Overview paper: https://trec.nist.gov/pubs/trec30/papers/Overview-DL.pdf
Note: You are viewing the guidelines for the 2021 edition of the TREC Deep Learning track. Please visit https://microsoft.github.io/msmarco/TREC-Deep-Learning for the upcoming / latest edition of the track.
Our main focus in 2021 is to get started on using a new, larger, cleaner corpus, which unifies the passage and document datasets. The new document dataset has been available since early July 2021, and the passage dataset was released in mid July 2021.

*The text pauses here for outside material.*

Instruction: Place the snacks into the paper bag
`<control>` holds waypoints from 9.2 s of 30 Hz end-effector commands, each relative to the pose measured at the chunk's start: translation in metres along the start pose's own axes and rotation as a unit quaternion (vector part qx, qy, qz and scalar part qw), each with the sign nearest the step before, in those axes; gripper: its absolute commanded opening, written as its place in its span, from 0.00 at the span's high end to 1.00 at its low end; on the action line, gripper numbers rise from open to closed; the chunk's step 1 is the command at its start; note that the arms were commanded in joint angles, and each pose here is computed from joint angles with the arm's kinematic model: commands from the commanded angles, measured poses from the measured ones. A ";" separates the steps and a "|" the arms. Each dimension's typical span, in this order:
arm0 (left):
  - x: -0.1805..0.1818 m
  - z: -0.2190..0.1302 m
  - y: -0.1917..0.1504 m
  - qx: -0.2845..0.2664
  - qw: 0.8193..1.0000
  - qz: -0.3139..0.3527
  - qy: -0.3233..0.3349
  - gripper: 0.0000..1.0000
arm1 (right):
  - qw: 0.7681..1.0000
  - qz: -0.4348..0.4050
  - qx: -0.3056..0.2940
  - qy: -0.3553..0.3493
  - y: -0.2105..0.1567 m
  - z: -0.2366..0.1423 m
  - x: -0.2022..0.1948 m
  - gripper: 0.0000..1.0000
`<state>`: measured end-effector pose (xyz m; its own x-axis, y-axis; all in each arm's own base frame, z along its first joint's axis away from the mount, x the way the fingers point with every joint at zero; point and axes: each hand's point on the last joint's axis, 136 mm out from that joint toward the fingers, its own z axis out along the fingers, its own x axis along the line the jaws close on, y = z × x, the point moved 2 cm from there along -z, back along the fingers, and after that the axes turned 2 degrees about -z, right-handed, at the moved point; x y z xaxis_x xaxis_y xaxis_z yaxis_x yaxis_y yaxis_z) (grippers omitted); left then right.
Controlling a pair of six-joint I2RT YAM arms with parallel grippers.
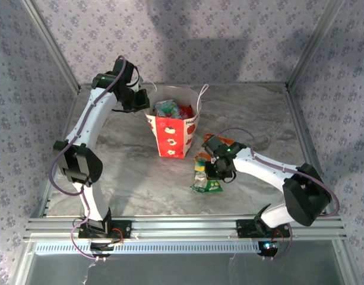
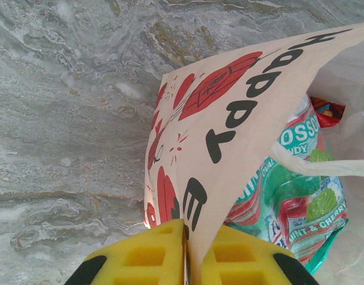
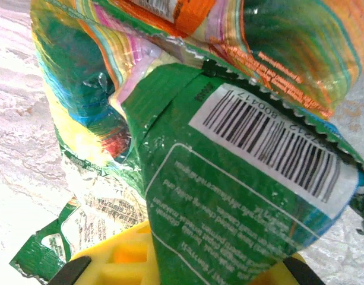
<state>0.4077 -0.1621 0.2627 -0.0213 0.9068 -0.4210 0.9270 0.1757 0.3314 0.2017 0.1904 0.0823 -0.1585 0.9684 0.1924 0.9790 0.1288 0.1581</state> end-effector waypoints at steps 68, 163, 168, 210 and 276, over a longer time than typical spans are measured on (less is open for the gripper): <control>-0.009 -0.014 0.009 -0.022 0.999 -0.018 -0.020 0.86 | 0.879 -0.057 -0.468 0.077 0.095 -0.294 -0.005 1.00; -0.010 -0.008 0.004 -0.011 0.999 -0.019 -0.037 0.85 | 0.907 -0.156 -0.362 0.146 0.253 -0.201 0.136 1.00; -0.010 -0.010 0.004 -0.013 0.999 -0.018 -0.038 0.85 | 0.916 -0.146 -0.352 0.124 0.251 -0.195 0.129 1.00; -0.003 -0.013 -0.003 -0.013 0.999 -0.022 -0.038 0.85 | 0.953 -0.171 -0.215 0.130 0.228 -0.148 0.148 0.98; -0.007 -0.021 -0.003 -0.025 0.998 -0.022 -0.050 0.84 | 0.956 -0.139 -0.225 -0.125 0.245 -0.145 0.094 0.60</control>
<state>0.4052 -0.1653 0.2675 -0.0271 0.8648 -0.5013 0.9147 0.2237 0.3366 0.4100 0.2860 0.2676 -0.3202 0.9419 -0.1015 0.7603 0.3194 0.5657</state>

This leaves participants less than a month before the submission deadline of August 9th. We hope the community can come together and submit runs by: 1) Submitting standard approaches and baselines from TREC 2020, to see how these perform on the new datasets, 2) Implementing newer approaches too that you are working on now or have developed since TREC 2020, and 3) Trying some hybrid approaches that are enabled by the new document and passage corpus with passage-document mapping. For example, a passage task run could start with full ranking on the document corpus, then identifying candidate passages from top documents that lead in to passage reranking.
- 2019 website and overview paper
- 2020 website and overview paper
- August 9: Deadline for submitting runs for document and passage ranking tasks
- November 17-19: TREC conference
To participate in TREC please pre-register at the following website: https://ir.nist.gov/trecsubmit.open/application.html
The Deep Learning Track studies information retrieval in a large training data regime. This is the case where the number of training queries with at least one positive label is at least in the tens of thousands, if not hundreds of thousands or more. This corresponds to real-world scenarios such as training based on click logs and training based on labels from shallow pools (such as the pooling in the TREC Million Query Track or the evaluation of search engines based on early precision).

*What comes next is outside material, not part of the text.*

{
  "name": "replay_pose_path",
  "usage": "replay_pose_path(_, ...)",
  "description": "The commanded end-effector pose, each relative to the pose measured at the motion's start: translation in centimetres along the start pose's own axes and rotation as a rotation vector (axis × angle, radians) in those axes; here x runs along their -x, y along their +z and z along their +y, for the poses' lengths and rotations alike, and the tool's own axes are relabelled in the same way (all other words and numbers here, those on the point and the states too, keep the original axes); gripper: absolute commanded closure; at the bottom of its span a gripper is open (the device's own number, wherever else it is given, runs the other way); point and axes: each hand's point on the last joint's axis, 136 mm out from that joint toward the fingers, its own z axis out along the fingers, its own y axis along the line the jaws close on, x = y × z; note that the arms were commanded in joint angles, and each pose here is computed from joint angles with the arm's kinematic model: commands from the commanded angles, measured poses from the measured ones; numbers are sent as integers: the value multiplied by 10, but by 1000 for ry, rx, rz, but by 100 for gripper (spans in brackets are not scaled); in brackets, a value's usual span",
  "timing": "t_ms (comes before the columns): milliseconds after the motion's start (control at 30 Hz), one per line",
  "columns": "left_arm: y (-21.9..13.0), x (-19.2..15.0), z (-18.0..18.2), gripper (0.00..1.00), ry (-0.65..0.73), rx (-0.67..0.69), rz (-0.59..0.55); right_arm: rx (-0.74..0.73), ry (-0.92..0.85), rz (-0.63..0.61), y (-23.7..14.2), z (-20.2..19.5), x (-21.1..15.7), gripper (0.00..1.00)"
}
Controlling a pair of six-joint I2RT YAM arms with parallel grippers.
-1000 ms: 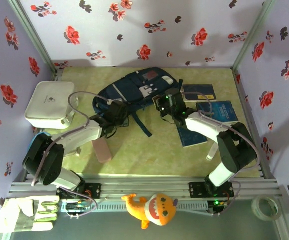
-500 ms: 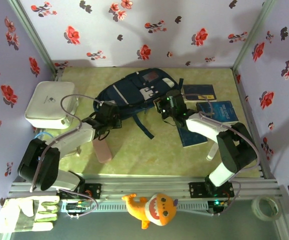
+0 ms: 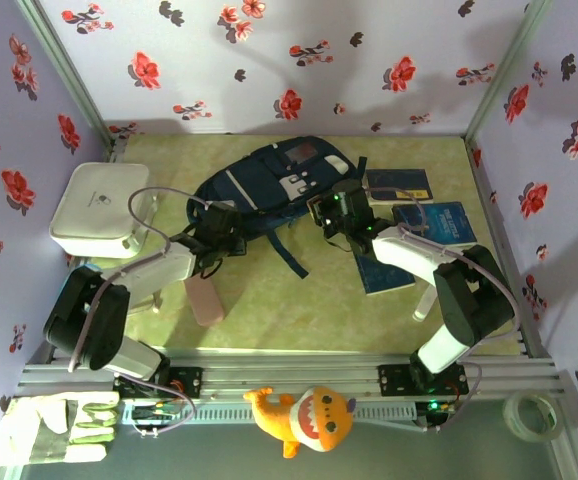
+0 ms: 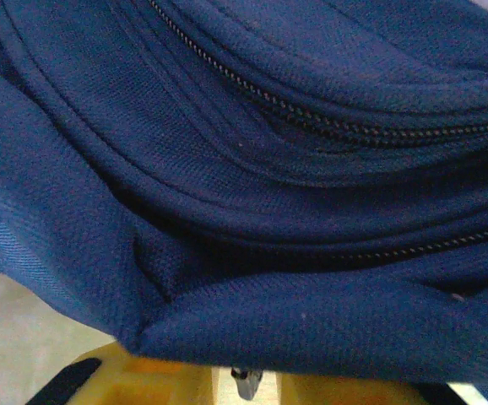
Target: Pack the student bag
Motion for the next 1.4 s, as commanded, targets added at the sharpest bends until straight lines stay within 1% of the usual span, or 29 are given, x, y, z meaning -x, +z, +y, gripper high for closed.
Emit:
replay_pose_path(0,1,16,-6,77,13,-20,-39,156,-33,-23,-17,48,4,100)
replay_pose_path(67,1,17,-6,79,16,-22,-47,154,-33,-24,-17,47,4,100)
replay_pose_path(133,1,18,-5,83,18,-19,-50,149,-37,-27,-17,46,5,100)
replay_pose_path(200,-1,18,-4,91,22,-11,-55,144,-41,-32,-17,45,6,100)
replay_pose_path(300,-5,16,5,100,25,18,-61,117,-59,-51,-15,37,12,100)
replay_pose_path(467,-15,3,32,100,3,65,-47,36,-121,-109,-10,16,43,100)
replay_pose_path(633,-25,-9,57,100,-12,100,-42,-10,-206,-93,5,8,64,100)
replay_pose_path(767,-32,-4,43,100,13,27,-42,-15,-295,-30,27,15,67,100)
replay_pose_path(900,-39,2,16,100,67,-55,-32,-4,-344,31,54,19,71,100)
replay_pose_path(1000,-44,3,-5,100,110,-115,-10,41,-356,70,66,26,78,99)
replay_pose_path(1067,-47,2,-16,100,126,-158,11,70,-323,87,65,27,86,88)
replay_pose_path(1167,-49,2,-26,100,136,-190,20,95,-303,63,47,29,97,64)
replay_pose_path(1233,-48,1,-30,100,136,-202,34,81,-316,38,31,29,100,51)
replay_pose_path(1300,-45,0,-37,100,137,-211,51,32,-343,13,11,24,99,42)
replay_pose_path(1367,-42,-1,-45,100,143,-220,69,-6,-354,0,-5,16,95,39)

Certain machine learning based methods, such as methods based on deep learning are known to require very large datasets for training. Lack of such large scale datasets has been a limitation for developing such methods for common information retrieval tasks, such as document ranking. The Deep Learning Track organized in 2019 and 2020 aimed at providing large scale datasets to TREC, and create a focused research effort with a rigorous blind evaluation of ranker for the passage ranking and document ranking tasks.
In 2021, the track will continue to have the same tasks (document ranking and passage ranking) and goals. Similar to the previous year, one of the main goals of the track in 2021 is to study what methods work best when a large amount of training data is available. For example, do the same methods that work on small data also work on large data? How much do methods improve when given more training data? What external data and models can be brought in to bear in this scenario, and how useful is it to combine full supervision with other forms of supervision?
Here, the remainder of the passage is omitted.